Я не идеализирую Ленина и большевиков, так же как и Мережковского с его пониманием хамства, учитывая смысловую ограниченность историческим временем. Но чтобы лучше понять явление, необходимо смотреть на него с разных сторон. В каждом периоде были свои положительные и отрицательные стороны. С крахом российской империи положительным был уход от классовости, отрицательным – шариковщина, приземленный образ мыслей, который описал Михаил Булгаков в «Собачьем сердце».

Если рассматривать феодально-классовую сторону концепта хамства как рабское состояние, передающееся поколениями через воспитание и стереотипное мышление, нельзя исключать, что из-за этого отдельные люди чувствуют себя неполноценными и при возможности фактической или мнимой власти ведут себя неуважительно с другими. Причем здесь срабатывает все тот же социально-этический триггер, когда хаму кажется, что вежливый или сдержанный человек слаб психологически, ведь хам привык к отношениям жертвы и агрессора. Тем не менее феномен хамства не имеет прямого отношения к классовости. Среди крестьян в разных странах так же встречались благородные люди, как и среди других классов. Например, такие крестьяне всегда содержали в чистоте себя и хозяйство, не использовали матерных слов и уважительно относились друг к другу. И точно так же потомки дворян сегодня могут быть хамами. Интеллигентность – это больше про свойство характера человека, не привязанного к статусу.

Профессор Варшавского университета Томаш Зарицкий считает, что современные споры вокруг «панскости» и хамства касаются больше моральных идеалов, или же интеллигентности, и противоположных им качеств2. Эти идеалы все больше универсализируются и отходят от идентичности со шляхтой, чтобы люди, чьи предки были крестьянами, не чувствовали себя ущемленными. Польша символически освободилась от титулов шляхты в 1918 году.

Если отталкиваться от мещанства в понимании Мережковского, можно обнаружить, что оно выбивается из христианских смыслов и не ограничивается историческим временем.

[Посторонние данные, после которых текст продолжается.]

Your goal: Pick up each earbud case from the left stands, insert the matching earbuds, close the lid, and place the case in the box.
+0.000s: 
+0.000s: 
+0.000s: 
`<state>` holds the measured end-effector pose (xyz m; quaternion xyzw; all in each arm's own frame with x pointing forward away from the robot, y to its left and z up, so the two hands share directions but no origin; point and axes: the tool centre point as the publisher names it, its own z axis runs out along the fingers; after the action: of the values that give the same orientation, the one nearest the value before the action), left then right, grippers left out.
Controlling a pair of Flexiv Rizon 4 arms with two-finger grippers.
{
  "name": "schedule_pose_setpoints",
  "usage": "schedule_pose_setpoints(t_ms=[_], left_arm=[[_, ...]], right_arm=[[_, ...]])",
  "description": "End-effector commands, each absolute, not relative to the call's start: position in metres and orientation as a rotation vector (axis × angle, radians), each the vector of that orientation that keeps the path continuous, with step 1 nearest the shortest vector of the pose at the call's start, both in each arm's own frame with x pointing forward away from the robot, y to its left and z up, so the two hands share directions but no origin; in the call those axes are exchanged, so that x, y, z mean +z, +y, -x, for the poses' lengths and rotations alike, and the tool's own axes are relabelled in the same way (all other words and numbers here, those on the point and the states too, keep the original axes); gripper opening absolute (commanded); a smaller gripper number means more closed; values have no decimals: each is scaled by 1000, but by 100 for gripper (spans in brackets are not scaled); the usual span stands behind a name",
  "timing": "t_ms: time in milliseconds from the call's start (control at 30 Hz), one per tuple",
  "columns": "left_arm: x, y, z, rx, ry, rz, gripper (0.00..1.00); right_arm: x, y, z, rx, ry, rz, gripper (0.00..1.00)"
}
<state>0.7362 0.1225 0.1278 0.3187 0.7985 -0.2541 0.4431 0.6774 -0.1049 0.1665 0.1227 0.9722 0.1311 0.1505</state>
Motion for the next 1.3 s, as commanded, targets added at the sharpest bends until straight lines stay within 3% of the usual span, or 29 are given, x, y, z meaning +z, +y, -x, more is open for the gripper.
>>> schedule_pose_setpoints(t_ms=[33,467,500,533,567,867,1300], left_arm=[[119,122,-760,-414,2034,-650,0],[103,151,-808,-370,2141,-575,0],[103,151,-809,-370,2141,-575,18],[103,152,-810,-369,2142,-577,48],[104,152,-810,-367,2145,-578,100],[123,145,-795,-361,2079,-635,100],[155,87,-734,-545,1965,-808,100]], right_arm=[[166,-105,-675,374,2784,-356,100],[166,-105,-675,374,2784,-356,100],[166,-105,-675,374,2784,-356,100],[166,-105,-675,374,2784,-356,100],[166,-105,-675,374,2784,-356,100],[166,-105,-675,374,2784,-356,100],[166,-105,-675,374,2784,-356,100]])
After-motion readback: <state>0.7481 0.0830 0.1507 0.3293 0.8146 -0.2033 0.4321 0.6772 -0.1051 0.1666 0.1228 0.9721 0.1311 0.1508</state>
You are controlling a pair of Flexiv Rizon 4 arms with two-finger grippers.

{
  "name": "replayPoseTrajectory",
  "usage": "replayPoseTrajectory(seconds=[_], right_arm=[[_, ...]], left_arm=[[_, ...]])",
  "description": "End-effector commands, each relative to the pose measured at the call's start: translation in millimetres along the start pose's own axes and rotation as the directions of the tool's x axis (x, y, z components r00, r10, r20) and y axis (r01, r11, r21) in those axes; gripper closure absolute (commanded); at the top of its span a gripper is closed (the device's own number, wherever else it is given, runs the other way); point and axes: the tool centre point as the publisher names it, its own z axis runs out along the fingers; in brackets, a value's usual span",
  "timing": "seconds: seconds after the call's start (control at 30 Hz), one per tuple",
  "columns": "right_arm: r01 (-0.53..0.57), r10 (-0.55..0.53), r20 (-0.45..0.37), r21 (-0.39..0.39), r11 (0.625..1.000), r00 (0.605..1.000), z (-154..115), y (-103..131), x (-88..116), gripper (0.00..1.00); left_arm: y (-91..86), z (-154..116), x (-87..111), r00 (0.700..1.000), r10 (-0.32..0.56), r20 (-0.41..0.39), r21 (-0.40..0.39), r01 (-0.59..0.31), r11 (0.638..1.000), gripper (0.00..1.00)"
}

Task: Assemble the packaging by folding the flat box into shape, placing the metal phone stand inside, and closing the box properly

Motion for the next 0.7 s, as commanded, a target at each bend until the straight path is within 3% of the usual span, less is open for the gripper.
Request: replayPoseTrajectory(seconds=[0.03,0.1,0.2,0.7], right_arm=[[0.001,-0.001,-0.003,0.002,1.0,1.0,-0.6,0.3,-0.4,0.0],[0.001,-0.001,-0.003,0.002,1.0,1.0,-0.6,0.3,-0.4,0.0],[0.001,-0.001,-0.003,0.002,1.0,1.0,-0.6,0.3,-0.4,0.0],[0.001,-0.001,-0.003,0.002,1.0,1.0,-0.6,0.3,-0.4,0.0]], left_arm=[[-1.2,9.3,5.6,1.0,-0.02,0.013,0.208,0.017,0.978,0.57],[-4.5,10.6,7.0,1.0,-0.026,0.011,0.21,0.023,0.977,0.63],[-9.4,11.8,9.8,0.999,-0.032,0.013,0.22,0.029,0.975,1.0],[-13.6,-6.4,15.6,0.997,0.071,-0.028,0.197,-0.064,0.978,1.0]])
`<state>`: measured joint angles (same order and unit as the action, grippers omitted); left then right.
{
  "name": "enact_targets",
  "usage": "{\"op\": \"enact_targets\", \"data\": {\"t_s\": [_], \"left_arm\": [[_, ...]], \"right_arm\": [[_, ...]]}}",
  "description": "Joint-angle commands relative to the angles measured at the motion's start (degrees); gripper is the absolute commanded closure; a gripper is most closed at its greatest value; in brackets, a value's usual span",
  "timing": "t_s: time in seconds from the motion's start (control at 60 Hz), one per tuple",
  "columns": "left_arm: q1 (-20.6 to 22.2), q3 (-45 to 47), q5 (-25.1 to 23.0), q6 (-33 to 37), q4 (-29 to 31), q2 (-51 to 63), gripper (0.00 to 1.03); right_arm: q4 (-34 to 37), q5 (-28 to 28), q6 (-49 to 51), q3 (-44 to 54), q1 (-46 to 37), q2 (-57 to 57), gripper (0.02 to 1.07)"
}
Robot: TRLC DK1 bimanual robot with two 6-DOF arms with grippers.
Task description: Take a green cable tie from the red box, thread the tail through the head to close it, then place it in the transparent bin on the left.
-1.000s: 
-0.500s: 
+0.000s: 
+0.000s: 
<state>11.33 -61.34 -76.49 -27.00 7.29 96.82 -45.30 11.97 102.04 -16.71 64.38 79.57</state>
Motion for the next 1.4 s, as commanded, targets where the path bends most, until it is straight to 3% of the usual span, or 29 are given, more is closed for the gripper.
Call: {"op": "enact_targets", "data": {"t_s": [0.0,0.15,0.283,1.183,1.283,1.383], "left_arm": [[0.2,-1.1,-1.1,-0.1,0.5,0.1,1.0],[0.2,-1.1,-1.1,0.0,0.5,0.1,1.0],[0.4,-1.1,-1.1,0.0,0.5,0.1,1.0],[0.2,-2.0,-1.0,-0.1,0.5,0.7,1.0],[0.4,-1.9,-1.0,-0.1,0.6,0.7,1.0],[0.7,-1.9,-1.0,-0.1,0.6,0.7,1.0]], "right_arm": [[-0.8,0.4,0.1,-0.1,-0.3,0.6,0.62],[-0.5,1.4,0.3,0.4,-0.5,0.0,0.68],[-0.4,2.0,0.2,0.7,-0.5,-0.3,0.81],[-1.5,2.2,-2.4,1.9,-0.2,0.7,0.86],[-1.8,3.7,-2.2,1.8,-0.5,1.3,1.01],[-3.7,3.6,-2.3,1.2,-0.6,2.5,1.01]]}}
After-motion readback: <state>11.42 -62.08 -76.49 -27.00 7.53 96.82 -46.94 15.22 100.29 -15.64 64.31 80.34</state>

Мещанство способствует утверждению хамства тем, что в равнодушии, комфорте и усреднении создает среду безразличия, отсутствия рефлексии, индивидуального выбора и ответственности. В Европе представления о мещанстве были примерно такими же, как в России. Например, испанский писатель Ортега-и-Гассет (1883—1955) считал, что «масса – это средний человек», что соответствует понятию «мещанин»3. Массовый человек не отличается от остальных, наоборот, он включает в себя общие типовые качества. Мещанин счастлив быть таким же, как и все. Здесь стоит отметить, что желание быть особенным, другим – это не высокомерное возвышение над остальными, а требовательность к себе, поиск своего предназначения и раскрытие потенциала.

Если учитывать нарративы Мережковского, мещанство не только не замечает ничего духовного, но еще и пренебрегает им. В этом прослеживается аллюзия на евангельские притчи о свиньях и бисере и о святыне и псах. В этих притчах люди (иносказательно выступающие в образах нечистых животных), сталкиваясь с тем, что принято считать святыней, нападают на последнюю и всячески ее попирают. В контексте хамства это можно понимать так, что человек не может восполнить в себе отсутствие стремления к высокому и компенсирует это через попытку унижения другого, вплоть до садизма. У самих жертв хамов нет никаких патологий, и это отнюдь не слабые личности. Но их поведение, образ, тип характера могут срабатывать для хама как триггеры: хамы видят в своих жертвах покорных и неуверенных людей.